Key takeaways
- A media kit is a one-to-two page snapshot that tells a brand who you are, who follows you, and how to work with you.
- Include your niche and bio, audience size and demographics, real engagement numbers, example content, past partnerships, and your services.
- Lead with concrete numbers — engagement rate and audience demographics matter more to brands than raw follower count.
- Keep it visual, current, and easy to scan; a brand manager should grasp your value in under a minute.
- Update it regularly and tailor a short intro to each brand you pitch.
A media kit is your creator résumé — a concise, professional document that gives a brand everything they need to decide whether to work with you. It signals that you take partnerships seriously and saves everyone the back-and-forth of “how big is your audience?” and “what do you charge?” Here's what to put in it and how to lay it out.
What to include
A strong media kit covers six things. You don't need more, and leaving any of them out makes a brand chase you for answers:
- Who you are: a short bio, your niche, and a photo so the brand can put a face to the account.
- Your audience: total reach across platforms, plus demographics — age, gender, top locations, interests.
- Engagement: your real engagement rate and typical performance (views, likes, comments, saves).
- Your best work: two to four content examples that show the quality a brand would be paying for.
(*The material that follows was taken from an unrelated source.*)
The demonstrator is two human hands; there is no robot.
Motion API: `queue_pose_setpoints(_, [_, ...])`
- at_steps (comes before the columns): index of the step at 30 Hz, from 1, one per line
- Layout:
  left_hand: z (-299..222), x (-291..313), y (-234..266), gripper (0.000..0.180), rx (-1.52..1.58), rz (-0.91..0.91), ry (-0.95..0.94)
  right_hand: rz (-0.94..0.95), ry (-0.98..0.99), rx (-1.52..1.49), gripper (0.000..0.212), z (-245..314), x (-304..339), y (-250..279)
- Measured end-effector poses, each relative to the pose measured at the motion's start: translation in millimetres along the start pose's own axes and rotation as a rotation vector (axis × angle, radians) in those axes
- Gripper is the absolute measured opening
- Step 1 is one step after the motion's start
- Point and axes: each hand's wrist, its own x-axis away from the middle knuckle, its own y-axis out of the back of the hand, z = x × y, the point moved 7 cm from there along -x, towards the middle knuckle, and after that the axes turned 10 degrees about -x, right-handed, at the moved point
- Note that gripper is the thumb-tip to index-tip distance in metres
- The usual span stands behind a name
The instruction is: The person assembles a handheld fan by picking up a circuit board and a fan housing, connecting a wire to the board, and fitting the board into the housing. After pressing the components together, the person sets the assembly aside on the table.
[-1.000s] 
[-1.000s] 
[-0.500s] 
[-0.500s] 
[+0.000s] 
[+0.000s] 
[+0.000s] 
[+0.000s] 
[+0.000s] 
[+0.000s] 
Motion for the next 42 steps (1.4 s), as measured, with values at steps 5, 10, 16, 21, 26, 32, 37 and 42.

- Social proof: past brand partnerships, testimonials, or notable results if you have them.
- How to work with you: the types of collaborations you offer and how to get in touch.
Lead with numbers brands care about
Brands invest in outcomes, so quantify everything you can. Follower count alone is weak; pair it with engagement rate and audience demographics that prove you reach the right people. “24,000 followers, 5.8% average engagement, 71% aged 25–34 in the US and UK” tells a brand far more than “large, engaged audience.”
Be accurate — don't inflate
Brands verify. Padding your numbers or claiming engagement you don't have gets caught quickly and kills the relationship. Real, modest numbers presented clearly beat impressive-sounding numbers that don't hold up.
Keep the layout clean and scannable
A media kit is a design artifact as much as a data one — it's often the brand's first impression of your production quality. Aim for one to two pages, on-brand visuals, and a layout a busy brand manager can absorb in under a minute.
- Use consistent fonts, colors, and your own branding so it feels like you.
- Break content into clear sections with headers, not dense paragraphs.
- Use your actual content as visual examples rather than stock imagery.
- Export as a PDF (and/or a shareable link) so formatting stays intact.
Keep it current and tailor the pitch
Numbers change, so refresh your media kit regularly — stale stats undercut your credibility. When you send it, add a short, tailored intro explaining why you specifically fit that brand. The kit is the standard package; the personalized note is what makes a brand open it. If you list on a creator marketplace like Afflio, keeping your profile numbers current does similar work by helping brands discover and evaluate you.
What is a media kit for creators?
A media kit is a concise one-to-two page document that presents who you are, your audience size and demographics, your engagement numbers, example content, past partnerships, and the ways brands can work with you. It's essentially a creator's résumé for landing brand deals.
What should a media kit include?
Six essentials: a short bio and niche, your audience reach and demographics, real engagement numbers, two to four content examples, social proof like past partnerships or testimonials, and a clear list of collaboration types plus contact details.
Do I need a media kit if I have a small following?
Yes — arguably more so. A small but engaged, well-targeted audience is attractive to niche brands, and a professional media kit lets you present your engagement rate and demographics, which matter more than raw follower count. It makes you look serious and easy to work with.
What numbers should I put in my media kit?
Total reach across platforms, your engagement rate, typical content performance (views, likes, comments, saves), and audience demographics such as age, gender, and top locations. Always be accurate — brands verify, and inflated numbers destroy credibility.
How often should I update my media kit?
Regularly — at minimum every quarter, or whenever your numbers change meaningfully. Outdated stats undercut your credibility. Keeping a marketplace profile current does similar work by helping brands discover and evaluate you with fresh data.